A thumb flicks a shiny marble across the cement and the camera zooms in on the child’s face – tongue curled over his upper lip in consternation, his gaze steady – as the tiny ball rolls toward its target. A smile erupts when the marble hits its mark. You think to yourself, “They just don’t make films like this anymore.” Watching the boy collect his marbles you ponder, “They just don’t make children’s toys like that anymore. Gone are the days of brightly colored marbles in velveteen, drawstring satchels.” But, here is the time for the collector of nostalgic children’s marbles.
Marbles have been around since Roman times and were often made of clay or stone. Glass marbles were invented in the mid 1800′s in Germany. In the 20th century America began producing a mechanized method of glass marbles. This production went on to become the most common system in the world and glass marbles became the most popular.
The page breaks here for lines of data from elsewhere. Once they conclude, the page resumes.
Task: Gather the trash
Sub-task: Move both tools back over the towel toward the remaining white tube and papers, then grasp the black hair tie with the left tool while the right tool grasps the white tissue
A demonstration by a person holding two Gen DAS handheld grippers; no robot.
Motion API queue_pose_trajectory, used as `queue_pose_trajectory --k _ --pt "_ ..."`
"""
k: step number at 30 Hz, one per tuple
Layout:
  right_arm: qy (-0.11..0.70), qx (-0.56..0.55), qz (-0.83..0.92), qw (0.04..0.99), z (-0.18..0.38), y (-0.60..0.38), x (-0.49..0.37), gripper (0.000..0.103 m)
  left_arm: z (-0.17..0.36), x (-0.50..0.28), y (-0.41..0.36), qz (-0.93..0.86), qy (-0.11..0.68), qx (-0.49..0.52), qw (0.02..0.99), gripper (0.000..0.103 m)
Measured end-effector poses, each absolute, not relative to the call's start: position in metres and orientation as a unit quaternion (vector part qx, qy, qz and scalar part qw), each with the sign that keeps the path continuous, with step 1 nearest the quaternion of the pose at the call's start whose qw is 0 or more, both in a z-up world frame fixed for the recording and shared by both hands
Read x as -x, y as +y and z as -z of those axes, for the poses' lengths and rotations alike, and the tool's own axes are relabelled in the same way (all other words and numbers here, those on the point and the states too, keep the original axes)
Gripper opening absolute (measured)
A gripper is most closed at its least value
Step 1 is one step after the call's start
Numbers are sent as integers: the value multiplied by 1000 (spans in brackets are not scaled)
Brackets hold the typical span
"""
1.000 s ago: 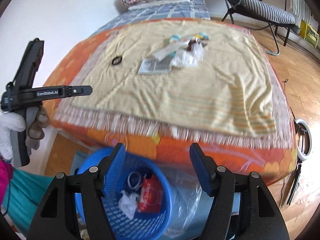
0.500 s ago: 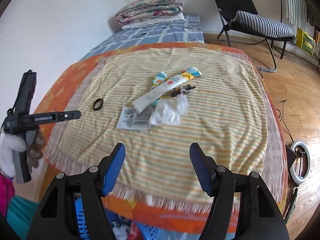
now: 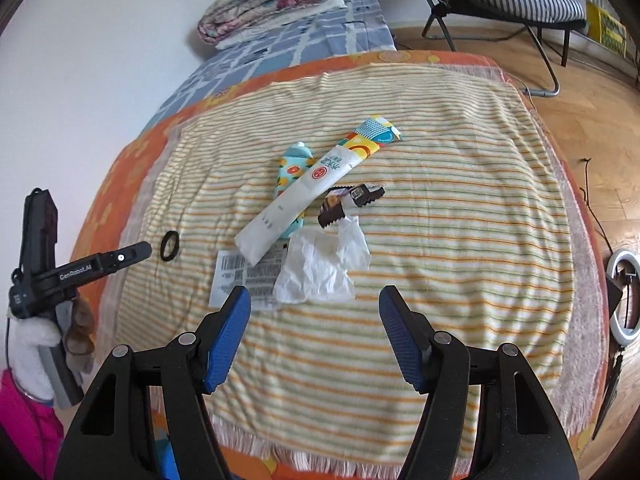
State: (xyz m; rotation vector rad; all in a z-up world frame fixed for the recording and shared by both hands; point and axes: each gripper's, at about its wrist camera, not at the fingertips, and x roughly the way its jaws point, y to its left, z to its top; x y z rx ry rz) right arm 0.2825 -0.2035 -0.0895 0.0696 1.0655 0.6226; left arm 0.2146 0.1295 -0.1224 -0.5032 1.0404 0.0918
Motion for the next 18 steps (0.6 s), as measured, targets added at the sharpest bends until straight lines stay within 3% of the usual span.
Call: queue_pose_trajectory --k 3,9,18 --pt "502 -27 -288 815 92 -196 -288 66 129 -221 134 -49 494 248 832 29" --pt "510 -36 -283 811 100 -182 -300 66 139 -233 135 -67 500 247 827 27" --pt "521 -16 -260 813 116 -170 -314 66 150 -235 139 -78 510 238 823 8"
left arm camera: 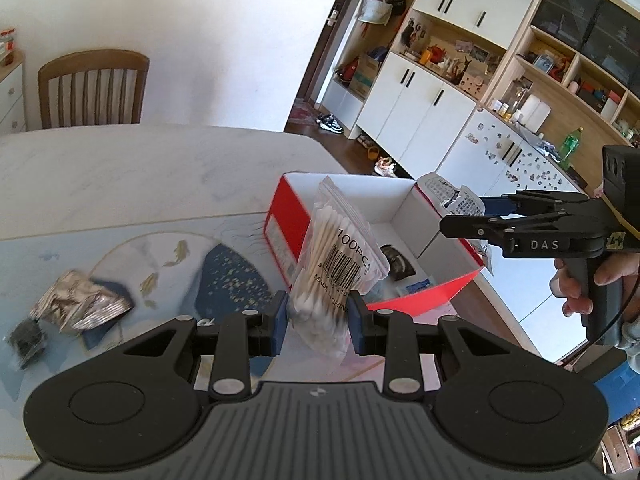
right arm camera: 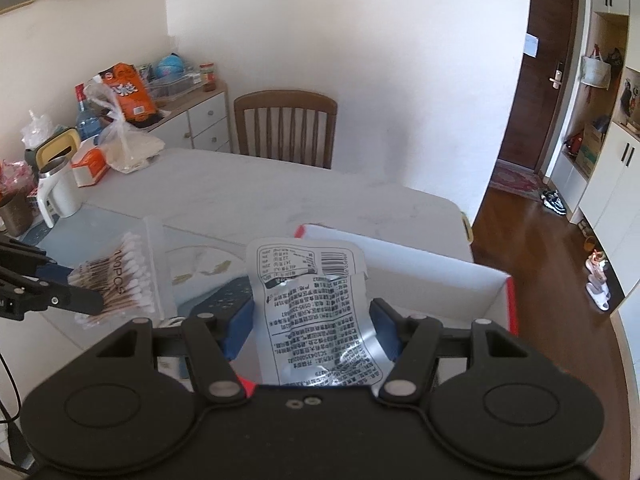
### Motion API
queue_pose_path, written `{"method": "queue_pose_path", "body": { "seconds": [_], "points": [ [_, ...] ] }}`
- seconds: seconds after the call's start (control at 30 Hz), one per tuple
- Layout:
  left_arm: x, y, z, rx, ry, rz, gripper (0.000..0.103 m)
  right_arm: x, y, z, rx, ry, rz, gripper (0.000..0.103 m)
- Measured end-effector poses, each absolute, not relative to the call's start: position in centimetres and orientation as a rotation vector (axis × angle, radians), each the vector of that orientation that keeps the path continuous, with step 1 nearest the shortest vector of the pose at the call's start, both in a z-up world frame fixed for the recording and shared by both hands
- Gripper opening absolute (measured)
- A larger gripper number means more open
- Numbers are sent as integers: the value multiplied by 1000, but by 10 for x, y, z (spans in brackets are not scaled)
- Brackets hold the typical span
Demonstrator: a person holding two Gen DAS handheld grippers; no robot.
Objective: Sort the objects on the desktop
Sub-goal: 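Carry white sachet with right gripper while left gripper carries cotton swab bag toward red box, then lower sachet into red box and open right gripper while left gripper releases swab bag inside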
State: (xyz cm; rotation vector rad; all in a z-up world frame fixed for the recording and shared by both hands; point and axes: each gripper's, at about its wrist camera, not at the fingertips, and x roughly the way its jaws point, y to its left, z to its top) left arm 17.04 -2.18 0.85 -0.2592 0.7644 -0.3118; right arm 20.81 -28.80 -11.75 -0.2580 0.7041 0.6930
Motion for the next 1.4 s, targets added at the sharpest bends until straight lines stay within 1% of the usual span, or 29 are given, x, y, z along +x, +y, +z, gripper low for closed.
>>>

There are a lot of gray areas in marble collecting and identification is a chore. To categorize marbles, there are a number of factors that come into play, most importantly; condition, size, type, manufacturer or artisan, age, style, materials, scarcity, and the existence of original packaging. Each of these ratings is used to calculate the marble’s worth, but as always, demand plays the most prominent role. When it comes to marbles, beauty is key. If it’s pretty, it’s probably collectible. In the case when a marble is ugly but rare, it may be quite valuable as well.
I like handmade marbles. A handmade, glass marble made by an established artisan may sell for hundreds of dollars. Market value depends upon the color, condition, material, and origin of a marble. As with any collectible, find out as much as you can about the marble and compare it to what’s currently on the market for pricing.